**Task directions**
Could you print exactly the lines of the listing below, starting at the line that has "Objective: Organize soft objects" and ending at the line that has "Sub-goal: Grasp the", and only those lines?

**Data for this task**
..............................
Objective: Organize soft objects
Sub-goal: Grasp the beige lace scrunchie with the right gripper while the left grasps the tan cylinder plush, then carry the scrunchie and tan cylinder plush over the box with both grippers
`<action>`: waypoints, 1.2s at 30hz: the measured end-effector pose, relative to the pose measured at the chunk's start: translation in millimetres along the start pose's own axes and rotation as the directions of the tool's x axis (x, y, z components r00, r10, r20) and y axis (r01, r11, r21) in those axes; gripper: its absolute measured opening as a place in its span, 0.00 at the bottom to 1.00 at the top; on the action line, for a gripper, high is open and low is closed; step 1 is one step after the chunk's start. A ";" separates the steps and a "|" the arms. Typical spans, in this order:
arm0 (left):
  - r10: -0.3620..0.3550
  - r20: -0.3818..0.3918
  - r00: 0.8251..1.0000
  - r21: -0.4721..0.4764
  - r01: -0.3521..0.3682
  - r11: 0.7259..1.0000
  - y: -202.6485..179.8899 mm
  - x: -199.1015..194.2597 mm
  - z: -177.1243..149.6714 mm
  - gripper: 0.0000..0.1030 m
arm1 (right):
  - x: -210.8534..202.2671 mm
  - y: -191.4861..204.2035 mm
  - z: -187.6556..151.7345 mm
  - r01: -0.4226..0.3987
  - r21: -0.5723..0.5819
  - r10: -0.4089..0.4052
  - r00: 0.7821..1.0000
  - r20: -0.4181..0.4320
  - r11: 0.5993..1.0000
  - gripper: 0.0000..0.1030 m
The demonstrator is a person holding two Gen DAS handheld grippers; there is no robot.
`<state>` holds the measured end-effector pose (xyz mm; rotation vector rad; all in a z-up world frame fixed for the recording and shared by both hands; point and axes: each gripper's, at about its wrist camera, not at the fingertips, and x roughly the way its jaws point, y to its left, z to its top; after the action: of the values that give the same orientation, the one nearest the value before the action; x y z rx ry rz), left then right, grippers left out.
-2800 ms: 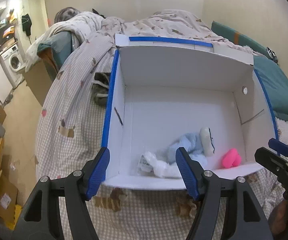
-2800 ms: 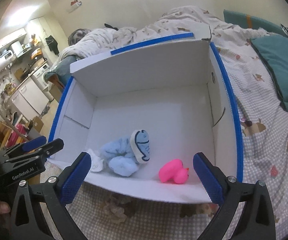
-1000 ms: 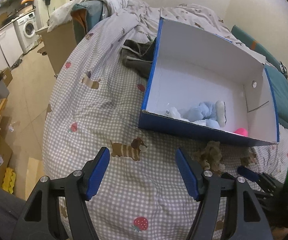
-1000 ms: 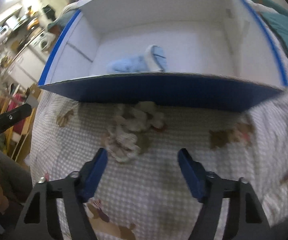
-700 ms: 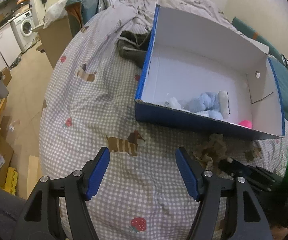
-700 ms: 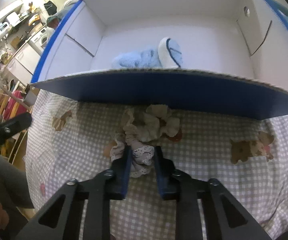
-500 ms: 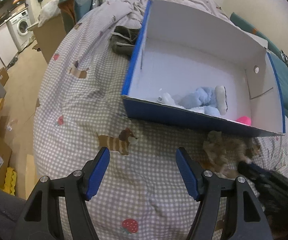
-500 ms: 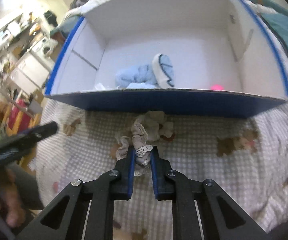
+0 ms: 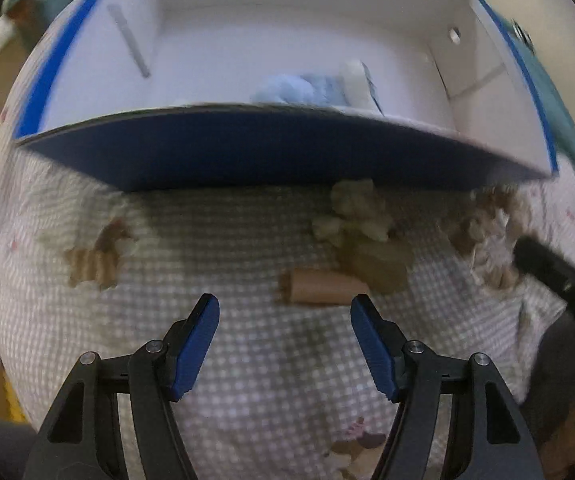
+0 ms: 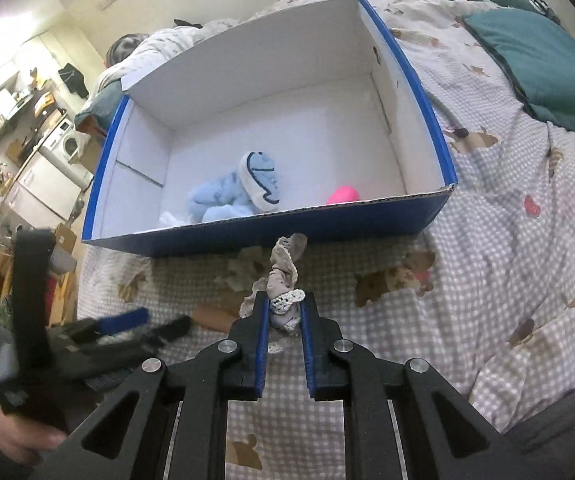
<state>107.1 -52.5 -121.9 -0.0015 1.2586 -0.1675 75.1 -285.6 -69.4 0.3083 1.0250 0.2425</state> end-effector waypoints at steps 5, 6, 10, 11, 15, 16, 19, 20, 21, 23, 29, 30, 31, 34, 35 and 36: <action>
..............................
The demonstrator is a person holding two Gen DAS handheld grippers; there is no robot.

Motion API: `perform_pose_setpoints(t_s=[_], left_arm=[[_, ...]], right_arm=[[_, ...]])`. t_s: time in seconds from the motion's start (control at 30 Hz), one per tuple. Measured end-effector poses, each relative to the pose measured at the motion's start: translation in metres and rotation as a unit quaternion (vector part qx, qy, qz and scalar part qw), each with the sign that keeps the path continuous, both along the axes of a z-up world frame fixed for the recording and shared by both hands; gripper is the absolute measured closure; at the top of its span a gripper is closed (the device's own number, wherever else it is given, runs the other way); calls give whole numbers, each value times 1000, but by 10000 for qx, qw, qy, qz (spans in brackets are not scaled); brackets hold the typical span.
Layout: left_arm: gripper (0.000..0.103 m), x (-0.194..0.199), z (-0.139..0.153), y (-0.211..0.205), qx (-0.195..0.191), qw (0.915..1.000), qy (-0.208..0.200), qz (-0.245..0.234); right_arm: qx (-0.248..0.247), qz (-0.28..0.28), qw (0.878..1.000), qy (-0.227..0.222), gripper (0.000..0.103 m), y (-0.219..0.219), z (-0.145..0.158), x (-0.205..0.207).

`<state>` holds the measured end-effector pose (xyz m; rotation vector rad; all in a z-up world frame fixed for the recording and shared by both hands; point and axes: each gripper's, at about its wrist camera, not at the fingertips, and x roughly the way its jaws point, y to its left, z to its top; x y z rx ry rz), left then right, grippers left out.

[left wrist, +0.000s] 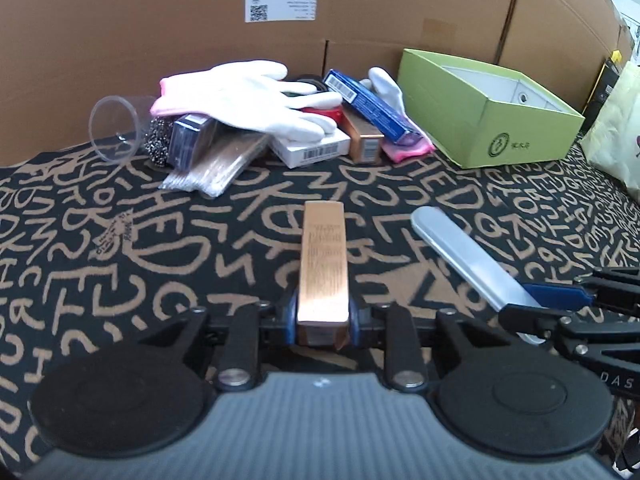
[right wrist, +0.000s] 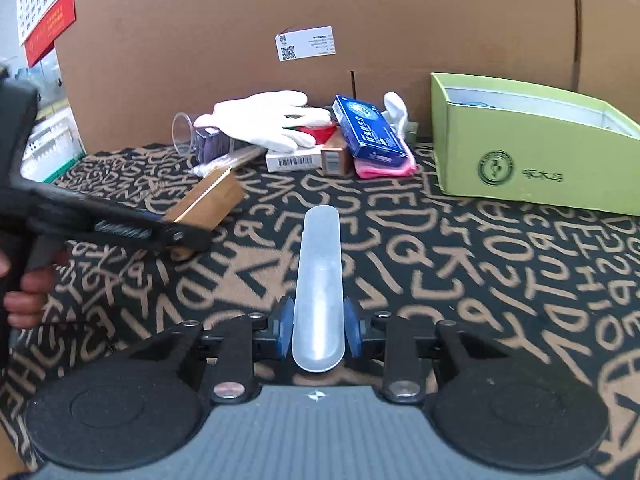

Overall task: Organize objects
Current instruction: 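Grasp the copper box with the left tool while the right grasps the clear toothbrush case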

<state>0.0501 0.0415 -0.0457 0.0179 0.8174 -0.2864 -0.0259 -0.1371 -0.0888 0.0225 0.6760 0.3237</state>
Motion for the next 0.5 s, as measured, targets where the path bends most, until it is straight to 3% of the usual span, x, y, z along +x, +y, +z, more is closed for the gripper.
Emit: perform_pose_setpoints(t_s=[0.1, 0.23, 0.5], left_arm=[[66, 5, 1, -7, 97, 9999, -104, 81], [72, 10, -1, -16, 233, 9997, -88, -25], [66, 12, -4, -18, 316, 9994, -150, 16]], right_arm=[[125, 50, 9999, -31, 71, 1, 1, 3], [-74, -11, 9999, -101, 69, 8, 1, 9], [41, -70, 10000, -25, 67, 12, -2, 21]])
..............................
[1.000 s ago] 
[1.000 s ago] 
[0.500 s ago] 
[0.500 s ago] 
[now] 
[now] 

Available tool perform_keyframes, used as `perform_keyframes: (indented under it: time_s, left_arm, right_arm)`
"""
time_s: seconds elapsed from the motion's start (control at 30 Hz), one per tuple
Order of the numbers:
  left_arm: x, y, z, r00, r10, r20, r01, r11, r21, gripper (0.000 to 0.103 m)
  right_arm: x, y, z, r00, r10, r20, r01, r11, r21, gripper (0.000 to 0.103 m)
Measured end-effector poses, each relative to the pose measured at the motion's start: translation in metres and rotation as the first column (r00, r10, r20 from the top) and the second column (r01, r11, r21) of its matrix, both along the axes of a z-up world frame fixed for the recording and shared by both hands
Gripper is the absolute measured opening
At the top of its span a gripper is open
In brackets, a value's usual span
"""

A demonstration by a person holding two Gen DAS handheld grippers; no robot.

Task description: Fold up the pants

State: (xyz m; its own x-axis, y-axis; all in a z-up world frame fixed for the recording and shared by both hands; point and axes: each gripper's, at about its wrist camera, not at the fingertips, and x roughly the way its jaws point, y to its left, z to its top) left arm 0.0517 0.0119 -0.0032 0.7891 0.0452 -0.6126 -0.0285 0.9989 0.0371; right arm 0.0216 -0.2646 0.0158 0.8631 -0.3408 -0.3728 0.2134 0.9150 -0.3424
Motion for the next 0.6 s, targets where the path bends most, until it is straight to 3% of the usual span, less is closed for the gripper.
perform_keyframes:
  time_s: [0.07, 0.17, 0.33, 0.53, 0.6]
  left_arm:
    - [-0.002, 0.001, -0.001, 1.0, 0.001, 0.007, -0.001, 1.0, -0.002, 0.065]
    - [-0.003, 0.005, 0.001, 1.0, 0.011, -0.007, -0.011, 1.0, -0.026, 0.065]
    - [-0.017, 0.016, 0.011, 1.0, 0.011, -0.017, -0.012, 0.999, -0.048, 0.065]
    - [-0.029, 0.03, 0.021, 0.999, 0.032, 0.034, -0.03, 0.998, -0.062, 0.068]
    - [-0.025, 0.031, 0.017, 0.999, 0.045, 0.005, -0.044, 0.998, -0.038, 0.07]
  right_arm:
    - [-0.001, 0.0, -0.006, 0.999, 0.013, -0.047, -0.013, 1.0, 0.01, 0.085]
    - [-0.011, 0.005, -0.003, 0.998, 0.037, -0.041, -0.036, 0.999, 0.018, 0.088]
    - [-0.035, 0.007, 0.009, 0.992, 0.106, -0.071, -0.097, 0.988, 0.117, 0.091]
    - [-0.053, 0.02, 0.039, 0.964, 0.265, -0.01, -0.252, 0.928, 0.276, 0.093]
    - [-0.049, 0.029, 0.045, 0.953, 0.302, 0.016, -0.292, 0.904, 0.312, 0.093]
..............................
**Task result**
Objective: Organize soft objects
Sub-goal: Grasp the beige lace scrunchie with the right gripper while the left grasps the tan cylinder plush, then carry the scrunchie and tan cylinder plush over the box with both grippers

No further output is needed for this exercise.